Metabolic Syndrome & Autism
It is not surprising to me that research shows that parents who develop metabolic syndrome have an increased likelihood of already having children with autism.
Nor is it a surprise that people with autism, or schizophrenia, have themselves a tendency to various kinds of metabolic syndrome; in fact I would suggest that autism is a metabolic syndrome, just not always the same kind.
It is not a surprise that the drugs produced to treat the classic metabolic syndrome seem to provide such a good hunting ground for autism drugs.
We know that glitazone drugs, being PPAR gamma agonists, should help some kinds of autism and also that PPAR delta agonists may help some with mitochondrial disease. The issue I have with glitazone drugs is their safety in long term use.  Another glitazone autism trial is underway in Canada. Glitazone drugs are used to improve insulin sensitivity in type 2 diabetics.
Bezafibrate is getting a well-deserved trial for mitochondrial disease. Through its action on PPAR, where it is a “pan-agonist”, it is thought that Bezafibrate should trigger biogenesis of mitochondria. Bezafibrate is an old drug to lower cholesterol.
One very interesting candidate drug for autism is Telmisartan which will be covered in a coming post on Angiotensin II in the brain.  Telmisartan is an Angiotensin AT1 agonist, which means it will lower blood pressure, but it does numerous other things.
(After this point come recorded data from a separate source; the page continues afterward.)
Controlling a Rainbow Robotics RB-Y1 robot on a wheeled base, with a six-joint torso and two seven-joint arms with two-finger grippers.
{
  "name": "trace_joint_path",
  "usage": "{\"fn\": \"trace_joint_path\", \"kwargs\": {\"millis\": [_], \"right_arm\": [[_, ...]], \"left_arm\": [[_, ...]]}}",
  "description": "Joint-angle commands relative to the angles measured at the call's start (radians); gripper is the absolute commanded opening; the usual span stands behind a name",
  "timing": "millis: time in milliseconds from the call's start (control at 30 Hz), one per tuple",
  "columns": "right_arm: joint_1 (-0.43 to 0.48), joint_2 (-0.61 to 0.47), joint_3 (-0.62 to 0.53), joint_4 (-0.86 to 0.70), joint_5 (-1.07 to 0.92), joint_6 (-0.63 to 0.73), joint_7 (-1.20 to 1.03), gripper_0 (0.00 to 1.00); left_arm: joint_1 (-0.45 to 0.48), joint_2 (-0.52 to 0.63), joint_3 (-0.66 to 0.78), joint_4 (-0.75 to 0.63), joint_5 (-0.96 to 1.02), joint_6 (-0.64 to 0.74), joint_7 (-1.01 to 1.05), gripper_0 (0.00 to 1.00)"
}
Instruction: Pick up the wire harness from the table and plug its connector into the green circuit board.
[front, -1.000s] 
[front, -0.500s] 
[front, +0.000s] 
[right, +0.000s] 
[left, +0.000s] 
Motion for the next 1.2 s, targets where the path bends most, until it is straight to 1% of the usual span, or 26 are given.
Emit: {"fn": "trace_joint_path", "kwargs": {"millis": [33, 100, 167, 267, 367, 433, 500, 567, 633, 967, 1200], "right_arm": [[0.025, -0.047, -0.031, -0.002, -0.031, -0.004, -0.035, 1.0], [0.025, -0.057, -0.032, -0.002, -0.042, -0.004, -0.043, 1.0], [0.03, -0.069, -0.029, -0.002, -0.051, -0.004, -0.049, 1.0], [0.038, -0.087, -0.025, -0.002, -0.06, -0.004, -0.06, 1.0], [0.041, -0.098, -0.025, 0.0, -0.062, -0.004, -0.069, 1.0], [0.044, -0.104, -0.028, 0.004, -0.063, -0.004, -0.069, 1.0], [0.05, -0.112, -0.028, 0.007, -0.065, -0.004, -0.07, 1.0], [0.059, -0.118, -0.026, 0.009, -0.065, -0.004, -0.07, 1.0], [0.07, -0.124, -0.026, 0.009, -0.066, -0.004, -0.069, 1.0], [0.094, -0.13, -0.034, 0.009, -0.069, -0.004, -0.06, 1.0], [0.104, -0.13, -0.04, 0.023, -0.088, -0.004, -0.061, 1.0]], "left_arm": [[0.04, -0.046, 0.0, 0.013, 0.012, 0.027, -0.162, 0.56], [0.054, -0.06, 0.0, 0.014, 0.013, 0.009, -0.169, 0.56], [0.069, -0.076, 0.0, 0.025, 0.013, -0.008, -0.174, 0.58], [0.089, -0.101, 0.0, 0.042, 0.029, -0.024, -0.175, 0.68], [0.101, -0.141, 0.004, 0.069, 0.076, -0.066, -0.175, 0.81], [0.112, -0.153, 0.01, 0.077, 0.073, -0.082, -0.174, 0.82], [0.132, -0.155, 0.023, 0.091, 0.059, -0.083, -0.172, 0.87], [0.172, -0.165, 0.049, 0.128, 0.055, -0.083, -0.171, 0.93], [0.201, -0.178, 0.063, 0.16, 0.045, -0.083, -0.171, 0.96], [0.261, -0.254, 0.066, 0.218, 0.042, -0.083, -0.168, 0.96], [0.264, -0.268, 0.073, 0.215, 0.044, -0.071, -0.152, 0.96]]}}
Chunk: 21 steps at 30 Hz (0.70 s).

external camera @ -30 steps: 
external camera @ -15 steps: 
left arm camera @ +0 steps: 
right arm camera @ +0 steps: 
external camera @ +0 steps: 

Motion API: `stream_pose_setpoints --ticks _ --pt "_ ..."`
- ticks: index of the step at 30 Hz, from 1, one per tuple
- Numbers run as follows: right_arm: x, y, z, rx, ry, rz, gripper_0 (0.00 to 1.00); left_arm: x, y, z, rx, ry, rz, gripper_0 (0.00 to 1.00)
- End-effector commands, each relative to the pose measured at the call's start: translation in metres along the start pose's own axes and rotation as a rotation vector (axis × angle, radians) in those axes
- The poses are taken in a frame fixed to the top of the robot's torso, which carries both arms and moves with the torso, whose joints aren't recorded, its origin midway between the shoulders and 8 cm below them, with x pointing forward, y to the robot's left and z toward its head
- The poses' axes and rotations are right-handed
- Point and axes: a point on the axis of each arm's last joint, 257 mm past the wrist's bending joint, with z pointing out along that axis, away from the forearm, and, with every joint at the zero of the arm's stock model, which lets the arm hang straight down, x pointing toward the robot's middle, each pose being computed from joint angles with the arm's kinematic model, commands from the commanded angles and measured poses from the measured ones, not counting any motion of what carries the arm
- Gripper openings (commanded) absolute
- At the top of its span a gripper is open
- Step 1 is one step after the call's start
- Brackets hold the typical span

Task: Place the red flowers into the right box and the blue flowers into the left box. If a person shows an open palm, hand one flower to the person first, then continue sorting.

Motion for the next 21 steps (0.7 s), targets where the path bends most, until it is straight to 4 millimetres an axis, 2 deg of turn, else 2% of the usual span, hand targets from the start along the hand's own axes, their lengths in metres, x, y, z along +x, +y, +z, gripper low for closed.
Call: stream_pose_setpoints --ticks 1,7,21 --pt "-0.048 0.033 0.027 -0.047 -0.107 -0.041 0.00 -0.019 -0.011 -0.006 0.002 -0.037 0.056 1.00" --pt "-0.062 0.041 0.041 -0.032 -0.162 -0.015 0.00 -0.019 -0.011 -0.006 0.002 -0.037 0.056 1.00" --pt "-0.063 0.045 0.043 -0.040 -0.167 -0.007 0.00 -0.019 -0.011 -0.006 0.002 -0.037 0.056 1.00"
It happens also to be a PPAR gamma/delta agonist.  It improves insulin sensitivity and lower blood glucose levels.  It also modifies the immune system by reducing Il-17a, an important inflammatory cytokine found elevated in both autism and schizophrenia. It also reduces leptin release and prevents leptin resistance. Leptin levels are high in autism and leptin resistance is feature of obesity.
One of the drugs often prescribed to people with metabolic syndrome is Atorvastatin, which some readers of this blog have found improves the application of cognitive ability in their case of autism.
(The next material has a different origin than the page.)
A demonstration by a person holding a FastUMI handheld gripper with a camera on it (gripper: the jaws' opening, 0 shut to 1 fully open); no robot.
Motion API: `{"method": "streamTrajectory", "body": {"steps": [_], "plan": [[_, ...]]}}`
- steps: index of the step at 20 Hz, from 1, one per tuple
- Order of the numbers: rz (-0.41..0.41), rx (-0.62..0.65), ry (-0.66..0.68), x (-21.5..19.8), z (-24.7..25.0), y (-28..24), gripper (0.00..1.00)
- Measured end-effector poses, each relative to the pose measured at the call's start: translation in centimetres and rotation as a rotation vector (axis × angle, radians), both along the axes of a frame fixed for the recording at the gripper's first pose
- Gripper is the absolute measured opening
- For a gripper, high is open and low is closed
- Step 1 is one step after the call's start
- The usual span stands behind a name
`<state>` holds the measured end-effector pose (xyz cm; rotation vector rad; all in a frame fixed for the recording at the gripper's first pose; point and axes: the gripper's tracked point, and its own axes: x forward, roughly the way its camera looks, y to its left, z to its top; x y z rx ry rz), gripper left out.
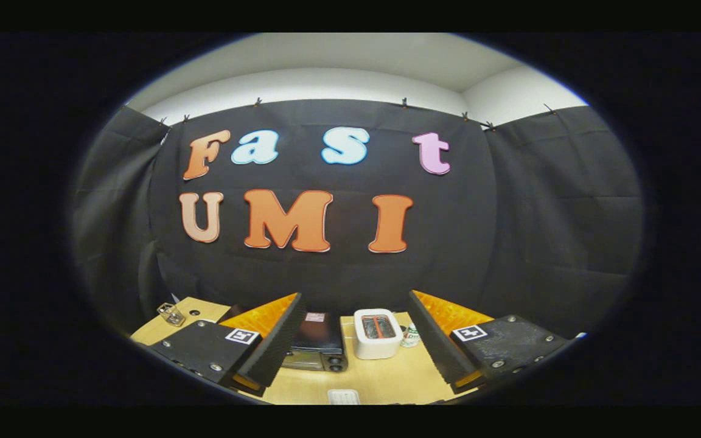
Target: Open the toaster oven, put the food inside, and close the toaster oven door.
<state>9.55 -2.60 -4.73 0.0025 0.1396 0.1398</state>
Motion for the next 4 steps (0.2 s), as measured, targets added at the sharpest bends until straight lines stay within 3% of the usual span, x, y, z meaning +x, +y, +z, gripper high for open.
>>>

If I had metabolic syndrome, after losing weight, I would choose Atorvastatin, Verapamil and Telmisartan as my top three drugs; none of which are prescribed to that friend of mine. I would also add a glass of beetroot juice which is vasodilating; it is not a drug, but should do plenty of good. I would use an antioxidant like ALA (alpha-lipoic acid) and use sulforaphane to activate the body’s antioxidant genes via Nrf2; many side effects of metabolic syndrome are caused/aggravated by oxidative stress.